Destruction of a Time Lord
When you exterminate a time traveling race (like the Time Lords or Daleks) what does it mean?
Sure it's one thing to trick them into blowing up their own sun at such and such a date. But, what about the people away from home at the time? What about all the time travellers roaming around?
Somehow, all of the Time Lords (and most of the Daleks) anywhere and anywhen have been annihilated. Talk about a butterfly effect!
What about earlier incarnations of the Doctor?
Actually, I got the impression that the Time Lords mostly sat around their council chambers debating possible threats to the timeline and, upon discovering one, co-ercing renegades (Time Lord who refuse to sit around their council chambers debating...) into fixing the problem.

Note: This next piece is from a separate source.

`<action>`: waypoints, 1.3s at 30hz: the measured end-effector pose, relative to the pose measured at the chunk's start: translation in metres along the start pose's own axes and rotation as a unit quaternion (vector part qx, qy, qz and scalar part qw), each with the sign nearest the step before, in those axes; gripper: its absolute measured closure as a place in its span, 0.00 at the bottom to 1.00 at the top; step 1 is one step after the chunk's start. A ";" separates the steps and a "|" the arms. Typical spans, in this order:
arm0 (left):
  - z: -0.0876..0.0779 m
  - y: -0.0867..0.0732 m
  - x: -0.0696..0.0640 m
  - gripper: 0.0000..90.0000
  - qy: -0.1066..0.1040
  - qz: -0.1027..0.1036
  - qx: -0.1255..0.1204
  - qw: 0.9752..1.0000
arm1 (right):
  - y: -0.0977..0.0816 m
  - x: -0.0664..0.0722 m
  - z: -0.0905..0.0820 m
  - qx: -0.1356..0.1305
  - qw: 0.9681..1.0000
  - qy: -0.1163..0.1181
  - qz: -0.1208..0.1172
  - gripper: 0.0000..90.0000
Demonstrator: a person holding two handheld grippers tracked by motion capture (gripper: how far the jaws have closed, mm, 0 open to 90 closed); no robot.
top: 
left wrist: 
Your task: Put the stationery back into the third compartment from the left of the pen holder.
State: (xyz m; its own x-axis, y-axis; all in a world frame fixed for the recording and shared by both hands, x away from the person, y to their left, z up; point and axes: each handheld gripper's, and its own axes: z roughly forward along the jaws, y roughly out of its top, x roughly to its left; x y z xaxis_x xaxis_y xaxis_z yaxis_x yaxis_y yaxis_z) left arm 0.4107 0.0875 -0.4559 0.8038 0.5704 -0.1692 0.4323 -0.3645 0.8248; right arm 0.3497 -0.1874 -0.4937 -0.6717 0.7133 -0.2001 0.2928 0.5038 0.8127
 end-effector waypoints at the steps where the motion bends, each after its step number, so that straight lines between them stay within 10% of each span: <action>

There were at least three renagade time lords beside him: the Monk, the Master, and the Warlord (whom I suspect was the Master before anyone thought to call him that).
In the "Trial of the Timelord" season, we learn that the motivating character, a masked Timelord entitled "The Valeyard", was in fact a future "evil" incarnation of The Doctor. Just why he was persecuting his earlier self, I've forgotten (if they ever said). But the net result was the revelation that the Time Lords had been plotting to secretly destroy Earth in a way that wouldn't be traced to them.
Again, I don't remember an explanation of why.
So, maybe the Valeyard wasn't so evil after all?
Neither incarnation 9 (Eccleston) or 10 (Tennant) of the Doctor seem all that stable.
Yet, #9 was still unable to bring himself to destroy an Earth in the far future to finish off the remaining Daleks, even given his own argument that humanity would survive through all its colonies.
What's my point? I don't know. I just suddenly had to vent.